Stack trace for thread: stmt-canceller

java.nio.channels.Channels.writeFully(Channels.java:96)
java.nio.channels.Channels.access$000(Channels.java:61)
java.nio.channels.Channels$1.write(Channels.java:174)
com.microsoft.sqlserver.jdbc.TDSChannel$ProxyOutputStream.writeInternal(IOBuffer.java:1059)
com.microsoft.sqlserver.jdbc.TDSChannel$ProxyOutputStream.write(IOBuffer.java:1051)
sun.security.ssl.OutputRecord.writeBuffer(OutputRecord.java:431)
sun.security.ssl.OutputRecord.write(OutputRecord.java:417)
sun.security.ssl.SSLSocketImpl.writeRecordInternal(SSLSocketImpl.java:876)
sun.security.ssl.SSLSocketImpl.writeRecord(SSLSocketImpl.java:847)
sun.security.ssl.AppOutputStream.write(AppOutputStream.java:123)
com.microsoft.sqlserver.jdbc.TDSChannel.write(IOBuffer.java:1887)
com.microsoft.sqlserver.jdbc.TDSWriter.flush(IOBuffer.java:4285)
com.microsoft.sqlserver.jdbc.TDSWriter.writePacket(IOBuffer.java:4186)
com.microsoft.sqlserver.jdbc.TDSWriter.endMessage(IOBuffer.java:3192)
com.microsoft.sqlserver.jdbc.TDSWriter.sendAttention(IOBuffer.java:4164)
com.microsoft.sqlserver.jdbc.TDSCommand.interrupt(IOBuffer.java:7647)
com.microsoft.sqlserver.jdbc.SQLServerStatement.cancel(SQLServerStatement.java:1193)
Main$2.run(Main.java:64)

Stack trace for thread: main

sun.nio.ch.FileDispatcherImpl.read0(Native Method)
sun.nio.ch.SocketDispatcher.read(SocketDispatcher.java:39)
sun.nio.ch.IOUtil.readIntoNativeBuffer(IOUtil.java:223)
sun.nio.ch.IOUtil.read(IOUtil.java:197)
sun.nio.ch.SocketChannelImpl.read(SocketChannelImpl.java:380)
sun.nio.ch.SocketAdaptor$SocketInputStream.read(SocketAdaptor.java:192)
sun.nio.ch.ChannelInputStream.read(ChannelInputStream.java:103)
com.microsoft.sqlserver.jdbc.TDSChannel$ProxyInputStream.readInternal(IOBuffer.java:949)
com.microsoft.sqlserver.jdbc.TDSChannel$ProxyInputStream.read(IOBuffer.java:937)
sun.security.ssl.InputRecord.readFully(InputRecord.java:465)
sun.security.ssl.InputRecord.read(InputRecord.java:503)
sun.security.ssl.SSLSocketImpl.readRecord(SSLSocketImpl.java:973)
sun.security.ssl.SSLSocketImpl.readDataRecord(SSLSocketImpl.java:930)
sun.security.ssl.AppInputStream.read(AppInputStream.java:105)
com.microsoft.sqlserver.jdbc.TDSChannel.read(IOBuffer.java:1871)
com.microsoft.sqlserver.jdbc.TDSReader.readPacket(IOBuffer.java:6602)
com.microsoft.sqlserver.jdbc.TDSCommand.startResponse(IOBuffer.java:7919)
com.microsoft.sqlserver.jdbc.SQLServerStatement.doExecuteStatement(SQLServerStatement.java:879)
com.microsoft.sqlserver.jdbc.SQLServerStatement$StmtExecCmd.doExecute(SQLServerStatement.java:778)
com.microsoft.sqlserver.jdbc.TDSCommand.execute(IOBuffer.java:7465)
com.microsoft.sqlserver.jdbc.SQLServerConnection.executeCommand(SQLServerConnection.java:2271)
com.microsoft.sqlserver.jdbc.SQLServerStatement.executeCommand(SQLServerStatement.java:191)
com.microsoft.sqlserver.jdbc.SQLServerStatement.executeStatement(SQLServerStatement.java:166)
com.microsoft.sqlserver.jdbc.SQLServerStatement.execute(SQLServerStatement.java:751)
Main.main(Main.java:77)

Stepping through a debugger and comparing the stacks with multiSubnetFailover enabled/disabled, we noticed that the underlying SocketInputStream is a different class.
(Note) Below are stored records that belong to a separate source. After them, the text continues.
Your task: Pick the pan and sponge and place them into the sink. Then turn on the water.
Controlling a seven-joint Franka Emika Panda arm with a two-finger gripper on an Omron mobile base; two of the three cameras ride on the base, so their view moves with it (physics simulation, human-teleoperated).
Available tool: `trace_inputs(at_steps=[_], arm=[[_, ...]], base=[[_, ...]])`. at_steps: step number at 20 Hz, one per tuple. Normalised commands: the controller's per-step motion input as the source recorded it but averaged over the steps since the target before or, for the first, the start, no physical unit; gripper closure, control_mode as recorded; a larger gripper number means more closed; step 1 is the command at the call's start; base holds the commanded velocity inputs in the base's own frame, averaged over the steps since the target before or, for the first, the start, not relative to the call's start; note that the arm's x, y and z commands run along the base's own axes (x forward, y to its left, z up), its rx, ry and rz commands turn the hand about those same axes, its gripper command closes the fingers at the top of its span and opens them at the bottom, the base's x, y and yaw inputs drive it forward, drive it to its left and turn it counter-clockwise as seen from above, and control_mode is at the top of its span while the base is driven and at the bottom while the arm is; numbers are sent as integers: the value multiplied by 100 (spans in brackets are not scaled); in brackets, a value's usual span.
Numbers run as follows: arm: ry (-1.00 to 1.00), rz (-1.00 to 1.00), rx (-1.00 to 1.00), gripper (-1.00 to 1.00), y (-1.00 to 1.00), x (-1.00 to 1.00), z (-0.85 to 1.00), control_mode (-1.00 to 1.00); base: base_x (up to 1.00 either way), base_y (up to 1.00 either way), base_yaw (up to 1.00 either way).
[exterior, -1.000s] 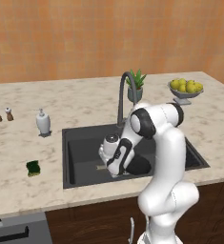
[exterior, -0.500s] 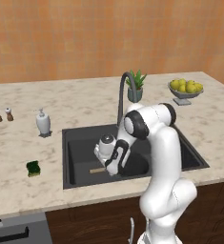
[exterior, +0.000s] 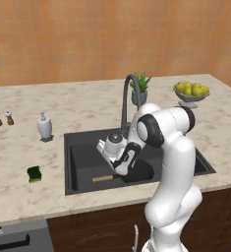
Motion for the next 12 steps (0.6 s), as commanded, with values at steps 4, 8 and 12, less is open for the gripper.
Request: trace_inputs(at_steps=[4,8,12], arm=[[-14,0,0,-100,58,-56,68,-100],[-11,0,0,-100,78,-46,76,-100],[-10,0,0,-100,56,-52,89,-100]], base=[[0,0,0],[0,0,0],[0,0,0]])
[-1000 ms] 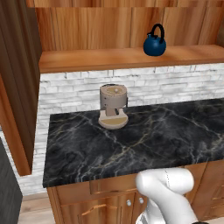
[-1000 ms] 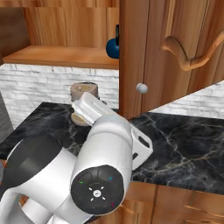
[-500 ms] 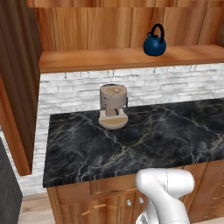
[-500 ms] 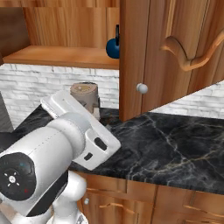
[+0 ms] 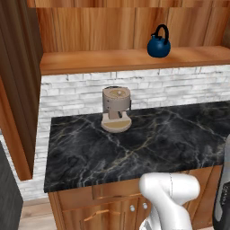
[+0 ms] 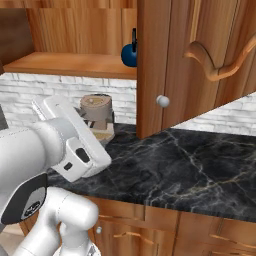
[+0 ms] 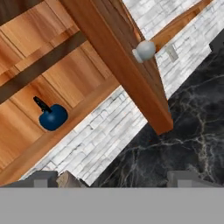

When the feature is disabled, it's a java.net.SocketInputStream. When it's enabled it's a SocketAdaptor.SocketInputStream.

If I had to guess, I'd say that whatever the JDK is doing to spoof a Socket interface atop a Channel isn't as concurrent as a true Socket. It's a probably a shared lock acquired by a reader on the channel blocking the writer. These two lines look suspicious as they're both synchronizing on the same object:

https://github.com/openjdk-mirror/jdk/blob/jdk8u/jdk8u/master/src/share/classes/sun/nio/ch/SocketAdaptor.java#L188

https://github.com/openjdk-mirror/jdk/blob/jdk8u/jdk8u/master/src/share/classes/java/nio/channels/Channels.java#L95

While this could be a bug in the JDK, I'm not sure that non-blocking between readers/writers is part of the API contract for Sockets or at least Sockets derived from Channels. As such, this might be something you'd need to have the driver handle. The answer might be to switch to using real Sockets rather than Channels even when multiSubnetFailover is enabled.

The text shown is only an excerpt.